As a young man, Jack London joined the crew of a schooner bound for seal hunting in the Pacific.
When his ship pulled into port in the Bonin Islands, Jack gazed with wonder upon the jungle-covered volcanic peaks and breathed in the exotic scent of the tropics. “It was my first foreign land,” he remembered. “I had won to the other side of the world, and I would see all I had read in the books come true. I was wild to get ashore.”
Jack and his best mates spotted “a pathway that disappeared up a wild canyon, emerged on a steep, bare lava-slope, and thereafter appeared and disappeared, ever climbing, among the palms and flowers.” The men were stirred to follow the trail, sure they’d discover “beautiful scenery, and strange native villages, and find Heaven alone knew what adventure at the end.”

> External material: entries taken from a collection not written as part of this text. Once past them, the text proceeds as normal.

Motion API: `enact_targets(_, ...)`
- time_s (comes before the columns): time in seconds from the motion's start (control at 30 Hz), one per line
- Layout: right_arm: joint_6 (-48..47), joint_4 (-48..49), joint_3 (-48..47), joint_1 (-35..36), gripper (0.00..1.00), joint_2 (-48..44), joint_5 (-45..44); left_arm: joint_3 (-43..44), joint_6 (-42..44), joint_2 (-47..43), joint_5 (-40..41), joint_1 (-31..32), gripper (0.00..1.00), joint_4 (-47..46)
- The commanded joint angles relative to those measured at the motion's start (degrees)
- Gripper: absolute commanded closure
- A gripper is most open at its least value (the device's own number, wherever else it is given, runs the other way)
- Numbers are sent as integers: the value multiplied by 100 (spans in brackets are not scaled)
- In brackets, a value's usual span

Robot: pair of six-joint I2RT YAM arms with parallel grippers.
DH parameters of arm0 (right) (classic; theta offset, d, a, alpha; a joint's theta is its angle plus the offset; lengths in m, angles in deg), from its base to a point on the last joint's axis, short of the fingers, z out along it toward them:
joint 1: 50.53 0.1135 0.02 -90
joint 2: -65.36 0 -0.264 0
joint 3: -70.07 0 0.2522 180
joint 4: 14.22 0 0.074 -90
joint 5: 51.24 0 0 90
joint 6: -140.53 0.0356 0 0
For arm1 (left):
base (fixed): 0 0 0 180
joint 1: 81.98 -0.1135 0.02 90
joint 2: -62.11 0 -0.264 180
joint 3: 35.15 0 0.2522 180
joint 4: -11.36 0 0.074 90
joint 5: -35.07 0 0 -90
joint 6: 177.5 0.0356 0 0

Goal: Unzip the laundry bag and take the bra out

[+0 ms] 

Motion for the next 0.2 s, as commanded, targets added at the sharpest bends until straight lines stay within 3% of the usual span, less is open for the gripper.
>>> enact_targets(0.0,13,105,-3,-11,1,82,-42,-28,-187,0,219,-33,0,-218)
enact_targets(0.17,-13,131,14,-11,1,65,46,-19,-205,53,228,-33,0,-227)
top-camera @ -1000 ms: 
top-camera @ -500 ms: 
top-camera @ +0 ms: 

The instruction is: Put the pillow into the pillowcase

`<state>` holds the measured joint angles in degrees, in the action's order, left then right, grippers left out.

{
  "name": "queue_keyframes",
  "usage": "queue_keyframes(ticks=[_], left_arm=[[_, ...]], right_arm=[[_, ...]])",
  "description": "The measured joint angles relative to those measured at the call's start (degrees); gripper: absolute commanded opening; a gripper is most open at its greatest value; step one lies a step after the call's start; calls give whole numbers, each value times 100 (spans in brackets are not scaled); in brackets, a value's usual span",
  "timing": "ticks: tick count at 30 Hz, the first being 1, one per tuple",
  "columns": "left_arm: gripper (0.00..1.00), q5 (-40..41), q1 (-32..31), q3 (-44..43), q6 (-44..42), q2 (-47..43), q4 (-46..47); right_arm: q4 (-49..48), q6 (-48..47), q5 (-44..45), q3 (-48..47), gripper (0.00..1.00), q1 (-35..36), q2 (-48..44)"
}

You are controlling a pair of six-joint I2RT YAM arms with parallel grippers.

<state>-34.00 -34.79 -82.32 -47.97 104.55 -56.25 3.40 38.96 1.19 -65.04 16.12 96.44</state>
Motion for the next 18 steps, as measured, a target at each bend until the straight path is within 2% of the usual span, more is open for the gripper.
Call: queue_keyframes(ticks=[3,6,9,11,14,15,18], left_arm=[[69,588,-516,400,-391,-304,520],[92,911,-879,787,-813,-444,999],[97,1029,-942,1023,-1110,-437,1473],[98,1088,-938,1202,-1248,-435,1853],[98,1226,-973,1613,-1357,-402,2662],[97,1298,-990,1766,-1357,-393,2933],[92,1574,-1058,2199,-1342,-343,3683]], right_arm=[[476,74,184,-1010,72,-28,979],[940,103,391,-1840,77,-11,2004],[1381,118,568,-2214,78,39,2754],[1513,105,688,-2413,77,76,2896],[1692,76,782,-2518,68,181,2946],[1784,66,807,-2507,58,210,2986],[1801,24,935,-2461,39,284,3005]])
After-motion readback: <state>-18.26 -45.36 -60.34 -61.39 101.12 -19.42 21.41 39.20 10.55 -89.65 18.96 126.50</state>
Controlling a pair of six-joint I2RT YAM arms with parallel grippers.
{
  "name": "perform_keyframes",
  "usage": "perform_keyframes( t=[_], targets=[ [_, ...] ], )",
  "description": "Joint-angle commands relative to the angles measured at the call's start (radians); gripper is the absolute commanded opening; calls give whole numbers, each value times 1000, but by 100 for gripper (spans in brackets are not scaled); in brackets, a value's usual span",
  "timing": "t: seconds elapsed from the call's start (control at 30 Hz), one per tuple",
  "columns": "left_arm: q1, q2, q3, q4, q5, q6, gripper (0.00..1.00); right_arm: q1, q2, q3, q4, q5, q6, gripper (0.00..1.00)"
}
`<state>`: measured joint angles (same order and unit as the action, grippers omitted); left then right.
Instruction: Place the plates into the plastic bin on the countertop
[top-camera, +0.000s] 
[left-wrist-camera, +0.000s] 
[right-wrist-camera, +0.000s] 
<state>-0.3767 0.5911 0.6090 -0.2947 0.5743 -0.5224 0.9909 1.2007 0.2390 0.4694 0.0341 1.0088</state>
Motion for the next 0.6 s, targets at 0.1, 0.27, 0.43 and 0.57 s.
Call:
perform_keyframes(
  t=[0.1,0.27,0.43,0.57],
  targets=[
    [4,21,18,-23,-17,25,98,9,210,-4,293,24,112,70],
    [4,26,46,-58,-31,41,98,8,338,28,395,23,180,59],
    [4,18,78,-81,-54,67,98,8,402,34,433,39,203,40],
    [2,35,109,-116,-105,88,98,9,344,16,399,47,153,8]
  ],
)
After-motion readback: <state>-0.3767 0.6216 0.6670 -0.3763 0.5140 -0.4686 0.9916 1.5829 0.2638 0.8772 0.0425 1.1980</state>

But as they disembarked, they came first to the island’s pier, where other sailors were partying. Jack’s companions suggested they have a drink before starting on their hike, and London acquiesced.
Jack made it no further ashore. He ended up spending the entirety of his leave at “a drinking-place which was very like a drinking-place at home or anywhere else over the world.”
Many of us get stuck in a similar “tourist trap” — both literally, and figuratively.
Life is a vast continent, and we all begin our existence on its shores. Pacified by the easy entertainments available along life’s wharf, captured by the desire to fit in with the crowds that throng there, most people never make it to the mountains of meaning that lie further inland.
Be that rare traveler who explores more deeply. So that at the end of your life, you won’t have to say with regret, as Jack did, “I never climbed that lava path among the flowers.”